- **Task to carry out**
Using the records that follow, copy every line containing the word "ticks".

- **Records for this exercise**

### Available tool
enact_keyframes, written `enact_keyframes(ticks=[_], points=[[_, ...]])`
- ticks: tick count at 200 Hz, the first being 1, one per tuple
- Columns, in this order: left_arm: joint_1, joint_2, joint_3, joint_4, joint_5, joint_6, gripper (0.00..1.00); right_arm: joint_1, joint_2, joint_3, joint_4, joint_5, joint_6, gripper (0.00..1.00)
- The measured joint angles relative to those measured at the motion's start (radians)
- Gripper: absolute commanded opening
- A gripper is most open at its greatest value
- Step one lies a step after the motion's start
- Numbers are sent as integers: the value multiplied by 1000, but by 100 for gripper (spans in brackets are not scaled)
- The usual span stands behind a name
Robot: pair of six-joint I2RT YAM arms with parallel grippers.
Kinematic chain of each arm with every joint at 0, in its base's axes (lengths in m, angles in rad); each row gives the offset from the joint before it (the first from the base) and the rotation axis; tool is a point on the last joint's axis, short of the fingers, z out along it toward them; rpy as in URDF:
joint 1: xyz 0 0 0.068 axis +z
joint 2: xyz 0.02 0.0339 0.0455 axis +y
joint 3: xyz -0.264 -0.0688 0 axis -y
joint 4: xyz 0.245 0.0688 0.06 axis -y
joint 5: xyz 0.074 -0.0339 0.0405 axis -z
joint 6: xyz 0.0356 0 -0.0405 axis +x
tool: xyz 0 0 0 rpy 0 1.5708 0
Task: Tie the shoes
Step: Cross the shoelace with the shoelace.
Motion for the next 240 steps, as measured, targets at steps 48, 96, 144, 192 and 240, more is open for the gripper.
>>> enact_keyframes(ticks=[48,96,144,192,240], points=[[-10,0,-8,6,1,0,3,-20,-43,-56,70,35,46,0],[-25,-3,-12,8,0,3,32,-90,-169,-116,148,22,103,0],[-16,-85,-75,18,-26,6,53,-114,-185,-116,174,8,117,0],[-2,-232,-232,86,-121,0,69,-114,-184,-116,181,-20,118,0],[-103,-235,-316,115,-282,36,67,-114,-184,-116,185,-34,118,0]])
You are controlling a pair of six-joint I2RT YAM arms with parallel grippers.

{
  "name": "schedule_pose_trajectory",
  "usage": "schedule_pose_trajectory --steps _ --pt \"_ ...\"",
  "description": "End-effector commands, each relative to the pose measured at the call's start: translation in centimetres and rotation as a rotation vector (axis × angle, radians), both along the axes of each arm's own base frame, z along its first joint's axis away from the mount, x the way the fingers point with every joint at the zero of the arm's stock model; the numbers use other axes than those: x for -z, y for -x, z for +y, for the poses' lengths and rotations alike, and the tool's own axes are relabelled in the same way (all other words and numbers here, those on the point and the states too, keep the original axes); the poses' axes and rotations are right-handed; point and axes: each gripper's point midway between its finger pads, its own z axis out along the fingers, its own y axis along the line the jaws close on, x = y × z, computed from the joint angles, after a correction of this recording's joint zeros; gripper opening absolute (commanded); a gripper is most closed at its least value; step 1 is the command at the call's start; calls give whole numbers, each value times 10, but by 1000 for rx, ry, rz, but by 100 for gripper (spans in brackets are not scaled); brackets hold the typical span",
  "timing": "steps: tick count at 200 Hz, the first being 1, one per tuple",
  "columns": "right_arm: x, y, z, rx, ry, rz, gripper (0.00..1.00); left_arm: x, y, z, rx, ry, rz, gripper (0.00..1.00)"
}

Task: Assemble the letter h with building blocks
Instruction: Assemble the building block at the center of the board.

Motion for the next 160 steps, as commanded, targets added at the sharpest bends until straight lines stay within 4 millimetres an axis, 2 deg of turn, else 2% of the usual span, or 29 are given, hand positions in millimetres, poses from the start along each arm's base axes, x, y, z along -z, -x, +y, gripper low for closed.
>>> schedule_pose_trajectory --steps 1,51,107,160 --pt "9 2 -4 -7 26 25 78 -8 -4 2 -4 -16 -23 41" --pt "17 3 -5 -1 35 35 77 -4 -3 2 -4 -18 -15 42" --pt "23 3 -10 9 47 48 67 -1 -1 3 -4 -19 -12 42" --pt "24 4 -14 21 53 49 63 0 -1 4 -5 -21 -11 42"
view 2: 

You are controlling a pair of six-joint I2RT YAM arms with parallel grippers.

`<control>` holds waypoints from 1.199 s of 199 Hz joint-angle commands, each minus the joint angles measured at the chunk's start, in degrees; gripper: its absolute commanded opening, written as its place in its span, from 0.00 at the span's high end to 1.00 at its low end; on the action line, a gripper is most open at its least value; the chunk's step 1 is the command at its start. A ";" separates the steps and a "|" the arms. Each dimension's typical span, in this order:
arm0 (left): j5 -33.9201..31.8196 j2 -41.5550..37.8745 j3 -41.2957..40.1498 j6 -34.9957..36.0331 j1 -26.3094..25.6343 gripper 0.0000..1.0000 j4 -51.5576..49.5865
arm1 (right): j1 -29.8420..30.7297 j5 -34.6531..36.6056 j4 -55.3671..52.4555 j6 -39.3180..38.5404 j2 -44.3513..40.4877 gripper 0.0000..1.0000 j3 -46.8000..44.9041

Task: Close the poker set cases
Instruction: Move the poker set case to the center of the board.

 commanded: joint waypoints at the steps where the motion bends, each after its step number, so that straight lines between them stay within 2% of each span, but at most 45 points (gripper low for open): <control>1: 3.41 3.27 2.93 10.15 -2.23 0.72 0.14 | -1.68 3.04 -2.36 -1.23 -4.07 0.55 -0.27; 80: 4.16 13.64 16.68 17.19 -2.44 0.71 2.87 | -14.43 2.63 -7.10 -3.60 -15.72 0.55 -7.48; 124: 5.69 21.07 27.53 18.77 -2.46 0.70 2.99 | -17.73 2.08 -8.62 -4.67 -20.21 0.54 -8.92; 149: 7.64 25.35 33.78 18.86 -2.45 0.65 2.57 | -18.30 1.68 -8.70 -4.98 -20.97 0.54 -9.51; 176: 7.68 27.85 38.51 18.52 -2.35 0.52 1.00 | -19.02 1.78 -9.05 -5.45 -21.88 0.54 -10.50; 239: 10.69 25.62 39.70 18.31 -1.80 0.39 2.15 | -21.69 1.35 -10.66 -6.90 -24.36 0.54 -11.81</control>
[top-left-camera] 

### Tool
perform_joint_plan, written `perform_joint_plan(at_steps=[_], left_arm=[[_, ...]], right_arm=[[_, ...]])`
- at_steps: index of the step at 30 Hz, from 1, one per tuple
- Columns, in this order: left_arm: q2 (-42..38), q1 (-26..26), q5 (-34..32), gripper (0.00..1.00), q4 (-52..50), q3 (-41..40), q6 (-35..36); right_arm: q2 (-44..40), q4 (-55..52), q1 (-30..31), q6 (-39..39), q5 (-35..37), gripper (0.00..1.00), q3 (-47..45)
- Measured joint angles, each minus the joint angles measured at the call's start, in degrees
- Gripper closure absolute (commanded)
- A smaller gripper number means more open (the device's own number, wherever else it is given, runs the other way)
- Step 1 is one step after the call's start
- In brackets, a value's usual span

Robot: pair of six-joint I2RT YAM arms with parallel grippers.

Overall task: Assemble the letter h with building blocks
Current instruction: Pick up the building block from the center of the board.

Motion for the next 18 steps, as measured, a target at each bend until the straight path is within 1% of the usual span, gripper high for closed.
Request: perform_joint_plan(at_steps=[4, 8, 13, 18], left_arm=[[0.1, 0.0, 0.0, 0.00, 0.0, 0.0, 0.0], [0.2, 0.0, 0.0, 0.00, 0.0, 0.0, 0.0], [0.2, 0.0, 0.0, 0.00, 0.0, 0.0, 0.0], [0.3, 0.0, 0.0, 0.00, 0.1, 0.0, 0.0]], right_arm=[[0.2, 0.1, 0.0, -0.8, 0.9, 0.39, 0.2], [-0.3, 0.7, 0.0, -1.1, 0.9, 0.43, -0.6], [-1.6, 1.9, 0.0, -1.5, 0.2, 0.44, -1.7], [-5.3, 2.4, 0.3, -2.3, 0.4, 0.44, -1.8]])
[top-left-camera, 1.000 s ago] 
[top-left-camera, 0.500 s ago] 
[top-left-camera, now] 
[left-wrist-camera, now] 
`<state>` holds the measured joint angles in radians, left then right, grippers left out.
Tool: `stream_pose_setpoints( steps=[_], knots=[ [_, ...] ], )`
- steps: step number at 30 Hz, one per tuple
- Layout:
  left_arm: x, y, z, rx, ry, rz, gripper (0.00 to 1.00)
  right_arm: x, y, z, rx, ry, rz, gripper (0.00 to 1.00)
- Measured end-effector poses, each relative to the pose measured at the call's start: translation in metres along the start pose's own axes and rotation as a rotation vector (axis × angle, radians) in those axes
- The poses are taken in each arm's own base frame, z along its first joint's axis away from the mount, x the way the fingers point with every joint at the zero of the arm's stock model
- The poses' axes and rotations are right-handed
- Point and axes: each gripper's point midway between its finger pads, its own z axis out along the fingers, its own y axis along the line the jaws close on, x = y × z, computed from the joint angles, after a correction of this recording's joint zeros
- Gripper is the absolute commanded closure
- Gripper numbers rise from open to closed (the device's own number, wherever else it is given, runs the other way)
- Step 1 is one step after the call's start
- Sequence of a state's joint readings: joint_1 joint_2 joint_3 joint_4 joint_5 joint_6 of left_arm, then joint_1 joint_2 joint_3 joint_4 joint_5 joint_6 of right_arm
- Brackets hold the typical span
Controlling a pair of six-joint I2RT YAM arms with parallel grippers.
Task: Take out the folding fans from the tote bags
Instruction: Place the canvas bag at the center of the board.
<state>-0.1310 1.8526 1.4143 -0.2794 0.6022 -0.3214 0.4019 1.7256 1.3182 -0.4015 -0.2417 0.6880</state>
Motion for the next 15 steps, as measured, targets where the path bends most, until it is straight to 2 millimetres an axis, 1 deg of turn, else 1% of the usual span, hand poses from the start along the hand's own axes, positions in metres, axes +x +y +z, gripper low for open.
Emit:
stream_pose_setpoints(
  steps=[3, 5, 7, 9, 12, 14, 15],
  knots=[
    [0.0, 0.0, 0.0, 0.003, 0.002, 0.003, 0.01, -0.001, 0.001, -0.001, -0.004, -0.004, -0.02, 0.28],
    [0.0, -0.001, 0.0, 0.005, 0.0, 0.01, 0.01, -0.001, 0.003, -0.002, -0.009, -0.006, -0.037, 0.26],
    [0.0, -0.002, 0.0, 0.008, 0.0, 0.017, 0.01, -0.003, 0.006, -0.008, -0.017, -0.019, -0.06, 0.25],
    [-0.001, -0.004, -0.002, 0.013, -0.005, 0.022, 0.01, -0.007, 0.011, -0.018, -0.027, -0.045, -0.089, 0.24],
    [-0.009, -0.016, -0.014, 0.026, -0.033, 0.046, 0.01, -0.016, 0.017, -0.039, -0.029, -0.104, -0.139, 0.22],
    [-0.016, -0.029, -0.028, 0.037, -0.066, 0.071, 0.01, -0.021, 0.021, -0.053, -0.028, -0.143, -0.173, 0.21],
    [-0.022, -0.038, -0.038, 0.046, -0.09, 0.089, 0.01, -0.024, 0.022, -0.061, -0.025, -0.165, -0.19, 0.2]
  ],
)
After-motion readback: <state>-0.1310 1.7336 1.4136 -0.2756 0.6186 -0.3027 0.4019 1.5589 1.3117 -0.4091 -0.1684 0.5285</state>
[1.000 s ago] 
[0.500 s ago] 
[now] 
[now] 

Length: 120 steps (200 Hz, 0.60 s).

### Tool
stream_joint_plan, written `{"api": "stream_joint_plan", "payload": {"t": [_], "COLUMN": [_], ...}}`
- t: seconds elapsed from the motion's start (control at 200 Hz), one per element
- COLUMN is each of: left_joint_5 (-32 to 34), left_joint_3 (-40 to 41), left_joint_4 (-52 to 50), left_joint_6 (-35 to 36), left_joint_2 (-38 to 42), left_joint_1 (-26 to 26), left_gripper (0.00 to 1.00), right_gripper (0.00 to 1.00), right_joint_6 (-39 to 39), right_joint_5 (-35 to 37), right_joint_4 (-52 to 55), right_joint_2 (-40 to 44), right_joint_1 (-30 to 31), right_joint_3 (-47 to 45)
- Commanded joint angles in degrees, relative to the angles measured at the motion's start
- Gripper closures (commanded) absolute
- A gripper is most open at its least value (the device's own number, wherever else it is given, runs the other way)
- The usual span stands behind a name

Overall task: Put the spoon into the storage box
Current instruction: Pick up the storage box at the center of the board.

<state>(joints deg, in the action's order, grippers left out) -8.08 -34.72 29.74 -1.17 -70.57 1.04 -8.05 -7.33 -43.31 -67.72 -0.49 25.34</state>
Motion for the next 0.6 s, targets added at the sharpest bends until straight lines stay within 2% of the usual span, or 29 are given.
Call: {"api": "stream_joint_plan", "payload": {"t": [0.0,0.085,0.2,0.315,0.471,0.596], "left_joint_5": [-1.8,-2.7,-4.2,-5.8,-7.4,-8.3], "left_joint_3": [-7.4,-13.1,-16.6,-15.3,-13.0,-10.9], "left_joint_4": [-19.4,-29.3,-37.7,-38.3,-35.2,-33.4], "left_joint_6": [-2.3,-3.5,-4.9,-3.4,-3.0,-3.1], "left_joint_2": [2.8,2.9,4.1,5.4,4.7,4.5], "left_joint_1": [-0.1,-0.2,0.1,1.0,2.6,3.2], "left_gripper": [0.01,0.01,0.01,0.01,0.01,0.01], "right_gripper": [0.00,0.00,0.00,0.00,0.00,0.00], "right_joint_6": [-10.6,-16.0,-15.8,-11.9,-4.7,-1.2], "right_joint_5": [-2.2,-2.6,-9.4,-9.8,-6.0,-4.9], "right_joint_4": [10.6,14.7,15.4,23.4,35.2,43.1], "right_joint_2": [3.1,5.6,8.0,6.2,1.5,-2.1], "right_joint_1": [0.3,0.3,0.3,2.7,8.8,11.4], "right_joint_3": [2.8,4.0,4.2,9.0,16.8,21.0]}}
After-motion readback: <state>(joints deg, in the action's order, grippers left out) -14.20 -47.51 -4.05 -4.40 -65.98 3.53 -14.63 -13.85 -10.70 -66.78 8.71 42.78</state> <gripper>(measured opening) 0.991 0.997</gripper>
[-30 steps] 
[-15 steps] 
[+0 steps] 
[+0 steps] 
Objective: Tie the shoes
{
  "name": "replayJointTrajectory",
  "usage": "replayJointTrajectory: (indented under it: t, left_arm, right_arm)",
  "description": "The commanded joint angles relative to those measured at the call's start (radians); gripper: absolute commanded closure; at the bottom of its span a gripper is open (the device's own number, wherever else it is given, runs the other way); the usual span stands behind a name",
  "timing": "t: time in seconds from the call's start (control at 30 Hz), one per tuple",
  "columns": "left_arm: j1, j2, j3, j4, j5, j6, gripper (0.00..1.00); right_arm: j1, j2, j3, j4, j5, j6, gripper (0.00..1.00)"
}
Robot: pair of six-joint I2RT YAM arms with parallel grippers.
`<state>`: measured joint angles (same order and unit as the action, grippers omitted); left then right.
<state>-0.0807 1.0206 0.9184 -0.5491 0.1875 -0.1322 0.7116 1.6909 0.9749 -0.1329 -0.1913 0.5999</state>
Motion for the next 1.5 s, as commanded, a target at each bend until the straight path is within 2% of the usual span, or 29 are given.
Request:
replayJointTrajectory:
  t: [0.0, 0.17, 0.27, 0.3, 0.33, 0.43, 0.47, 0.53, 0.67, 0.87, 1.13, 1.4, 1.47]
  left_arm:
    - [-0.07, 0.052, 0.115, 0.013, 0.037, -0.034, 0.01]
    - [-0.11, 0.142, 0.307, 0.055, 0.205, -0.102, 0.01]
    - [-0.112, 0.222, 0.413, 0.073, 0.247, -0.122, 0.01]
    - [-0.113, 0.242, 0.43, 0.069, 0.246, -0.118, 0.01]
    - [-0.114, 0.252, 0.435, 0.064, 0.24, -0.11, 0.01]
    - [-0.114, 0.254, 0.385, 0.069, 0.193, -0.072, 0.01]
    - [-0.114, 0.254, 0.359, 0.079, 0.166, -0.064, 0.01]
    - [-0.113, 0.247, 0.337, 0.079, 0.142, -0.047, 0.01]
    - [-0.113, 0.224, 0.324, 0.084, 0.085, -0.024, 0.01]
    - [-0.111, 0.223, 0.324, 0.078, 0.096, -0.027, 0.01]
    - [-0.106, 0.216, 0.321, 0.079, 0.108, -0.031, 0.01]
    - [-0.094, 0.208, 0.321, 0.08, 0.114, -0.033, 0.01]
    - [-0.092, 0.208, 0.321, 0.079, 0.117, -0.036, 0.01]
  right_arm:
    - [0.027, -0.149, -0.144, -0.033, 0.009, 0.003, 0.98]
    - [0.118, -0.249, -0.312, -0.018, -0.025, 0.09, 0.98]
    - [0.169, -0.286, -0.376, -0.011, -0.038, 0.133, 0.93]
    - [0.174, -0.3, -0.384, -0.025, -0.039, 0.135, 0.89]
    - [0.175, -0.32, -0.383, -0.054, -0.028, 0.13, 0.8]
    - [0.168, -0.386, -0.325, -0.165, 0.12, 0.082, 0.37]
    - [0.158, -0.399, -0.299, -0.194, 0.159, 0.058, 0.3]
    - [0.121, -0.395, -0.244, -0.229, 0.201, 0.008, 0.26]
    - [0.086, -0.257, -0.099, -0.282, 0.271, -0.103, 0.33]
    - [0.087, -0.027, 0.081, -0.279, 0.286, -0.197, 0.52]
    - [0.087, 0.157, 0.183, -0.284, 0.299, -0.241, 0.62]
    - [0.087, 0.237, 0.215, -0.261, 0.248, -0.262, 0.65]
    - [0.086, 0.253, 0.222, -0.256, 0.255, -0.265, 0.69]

- **The completed task**
enact_keyframes, written `enact_keyframes(ticks=[_], points=[[_, ...]])`
- ticks: tick count at 200 Hz, the first being 1, one per tuple
>>> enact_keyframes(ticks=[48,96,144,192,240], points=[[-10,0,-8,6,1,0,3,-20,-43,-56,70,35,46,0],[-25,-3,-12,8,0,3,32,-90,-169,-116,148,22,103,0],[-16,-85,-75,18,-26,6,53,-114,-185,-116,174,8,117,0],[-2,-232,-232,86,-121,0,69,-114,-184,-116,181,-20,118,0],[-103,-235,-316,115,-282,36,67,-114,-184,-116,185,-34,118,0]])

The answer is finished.